Tradizione perché lo sprizz è, ovviamente, diffusissimo nella sua formula classica; innovazione perché accanto a quest'ultimo,
con nostro sommo stupore, abbiamo constatato un gran consumo di un aperitivo alternativo composto da Aperol e pompelmo (ai quali in alcuni
locali si fanno ulteriori aggiunte/correzioni con non meglio identificati prodotti). Noi naturalmente l'abbiamo assaggiato e dobbiamo dire che non è
male, anzi è gradevole anche se, lo si può facilmente intuire, troppo dolce e "leggerino" per i nostri standard abituali.
Fatta questa doverosa premessa, passiamo a descrivere quelli che sono i luoghi del bere a Vicenza: l'assembramento maggiore di persone è quello che
si trova nelle vie afferenti a Piazza delle Poste. Da un lato troviamo l'Osteria al Canceetto, dall'altro l'Ovosodo.
Il primo è un locale abbastanza semplice e dalla clientela molto giovane (massimo 25 anni), il cui spritz è ben fatto, con dosi nella media;
il secondo invece è un posto decisamente più curato in quanto a location (a noi personalmente è piaciuto davvero molto), l'età
media dei cui avventori per contro sale nettamente (ci aggiriamo sui 30). Qui lo spritz è offerto in dosi più generose, tra l'altro all'interno
di "simpatici" boccaletti, con ingredienti ben equilibrati e scorza di limone.

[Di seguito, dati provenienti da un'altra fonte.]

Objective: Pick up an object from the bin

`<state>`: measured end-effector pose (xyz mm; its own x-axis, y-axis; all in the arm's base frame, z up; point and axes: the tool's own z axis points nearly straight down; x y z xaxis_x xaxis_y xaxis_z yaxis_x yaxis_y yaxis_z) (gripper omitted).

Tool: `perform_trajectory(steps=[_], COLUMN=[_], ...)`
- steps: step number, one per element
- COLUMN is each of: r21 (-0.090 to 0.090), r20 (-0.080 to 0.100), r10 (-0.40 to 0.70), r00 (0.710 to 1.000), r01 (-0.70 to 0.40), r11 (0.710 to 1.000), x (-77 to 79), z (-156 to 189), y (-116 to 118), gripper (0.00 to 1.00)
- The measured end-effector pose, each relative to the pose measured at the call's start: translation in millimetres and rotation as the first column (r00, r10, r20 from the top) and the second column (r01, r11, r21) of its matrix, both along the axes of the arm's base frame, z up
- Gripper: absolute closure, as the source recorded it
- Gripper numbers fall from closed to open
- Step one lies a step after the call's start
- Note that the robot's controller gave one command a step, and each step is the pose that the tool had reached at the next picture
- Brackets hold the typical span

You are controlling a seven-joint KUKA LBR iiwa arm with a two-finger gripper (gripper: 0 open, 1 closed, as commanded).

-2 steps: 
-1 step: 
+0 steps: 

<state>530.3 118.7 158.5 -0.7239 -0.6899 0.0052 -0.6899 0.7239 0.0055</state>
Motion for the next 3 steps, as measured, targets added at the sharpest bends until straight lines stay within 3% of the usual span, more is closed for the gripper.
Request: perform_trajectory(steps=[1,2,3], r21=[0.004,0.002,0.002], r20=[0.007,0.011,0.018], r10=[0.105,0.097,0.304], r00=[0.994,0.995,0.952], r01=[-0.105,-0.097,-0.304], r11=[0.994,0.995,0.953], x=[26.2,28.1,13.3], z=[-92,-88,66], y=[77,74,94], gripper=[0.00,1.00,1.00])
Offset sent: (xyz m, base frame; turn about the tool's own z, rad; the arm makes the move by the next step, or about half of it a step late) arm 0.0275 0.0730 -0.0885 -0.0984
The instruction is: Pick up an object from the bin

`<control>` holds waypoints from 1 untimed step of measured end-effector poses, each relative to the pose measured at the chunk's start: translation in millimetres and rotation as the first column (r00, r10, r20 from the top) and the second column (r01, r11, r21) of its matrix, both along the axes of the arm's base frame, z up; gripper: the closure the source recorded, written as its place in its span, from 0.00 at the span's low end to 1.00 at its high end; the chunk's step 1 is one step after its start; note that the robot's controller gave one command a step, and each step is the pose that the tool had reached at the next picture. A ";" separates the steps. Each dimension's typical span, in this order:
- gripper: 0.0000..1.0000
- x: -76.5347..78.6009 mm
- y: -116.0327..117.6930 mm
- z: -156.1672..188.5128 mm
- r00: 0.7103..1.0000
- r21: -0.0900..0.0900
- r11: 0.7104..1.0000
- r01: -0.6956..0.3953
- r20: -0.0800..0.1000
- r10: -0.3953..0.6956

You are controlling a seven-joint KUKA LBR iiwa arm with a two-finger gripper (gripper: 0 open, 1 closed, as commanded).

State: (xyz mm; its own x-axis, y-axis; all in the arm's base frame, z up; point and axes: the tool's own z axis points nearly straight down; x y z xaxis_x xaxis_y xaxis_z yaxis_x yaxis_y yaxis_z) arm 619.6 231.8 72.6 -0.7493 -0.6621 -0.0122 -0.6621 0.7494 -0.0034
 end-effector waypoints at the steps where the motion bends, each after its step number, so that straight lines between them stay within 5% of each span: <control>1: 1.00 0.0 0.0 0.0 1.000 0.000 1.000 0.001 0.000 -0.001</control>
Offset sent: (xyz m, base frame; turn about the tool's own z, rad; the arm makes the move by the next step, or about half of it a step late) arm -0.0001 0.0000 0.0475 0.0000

Restando in centro storico altro punto di assembramento è quello di Piazza delle Erbe / Piazzetta Palladio, dove si affacciano rispettivamente
l'Ostaria il Grottino ed il vicinissimo Venti5. Il primo dei due locali è una vera hostaria di "quelle di una volta", dunque accogliente e con
tanto legno e pietre vive (un grottino, appunto!). Pure qui lo spritz è ben fatto, non molto abbondante a dire il vero ma alquanto concentrato. Da segnalare
semmai che come bitter non tengono il Campari, ma per l'appunto il Martini bitter. Il Venti5 è invece un fashion bar, essenziale nel design
e con un netto trionfo del bianco: pure qui lo spritz è buono, la formula adoperata è quella classica anche se le dosi sono un po' sotto
la media. Nel complesso Grottino e Venti5 (per target, tipologia di locale) si compensano e a nostro avviso questo "polo" ne esce rafforzato.
Terminiamo con alcune osservazioni generali sullo spritz e su Vicenza più in generale: primo non abbiamo incontrato locali nei quali vi fossero free buffet
e simili in corso, però (secondo) va osservato come uno sprizz costi davvero poco (siamo sulla stessa tacca di Venezia,
vale a dire quasi mai sopra i 2 euro e mezzo); terzo, in centro non abbiamo trovato popolazione femminile quanta avrebbe potuto e dovuto esserci, specie considerando che al Cirkus, locale
in posizione periferica, di donzelle ne giravano davvero tante! In quest'ultimo locale noi siamo arrivati in orario pre-disco, quindi lo spritz non l'abbiamo bevuto
(nostri informatori dicono ci sia parecchia gente, ma questo può voler dire tutto e niente sicché finchè non testeremo noi di persona prendete
tutto con le pinze!); possiamo però dirvi che il cui Mojito che abbiamo preso
non ci ha entusiasmato.. che sia stato per l'aggiunta di quella che a tutti gli effetti sembrava e pareva essere Sprite?!
Sintetizzando: siamo stati davvero soddisfatti dalla nostra trasferta nella città berica e un salto lo consigliamo a tutti.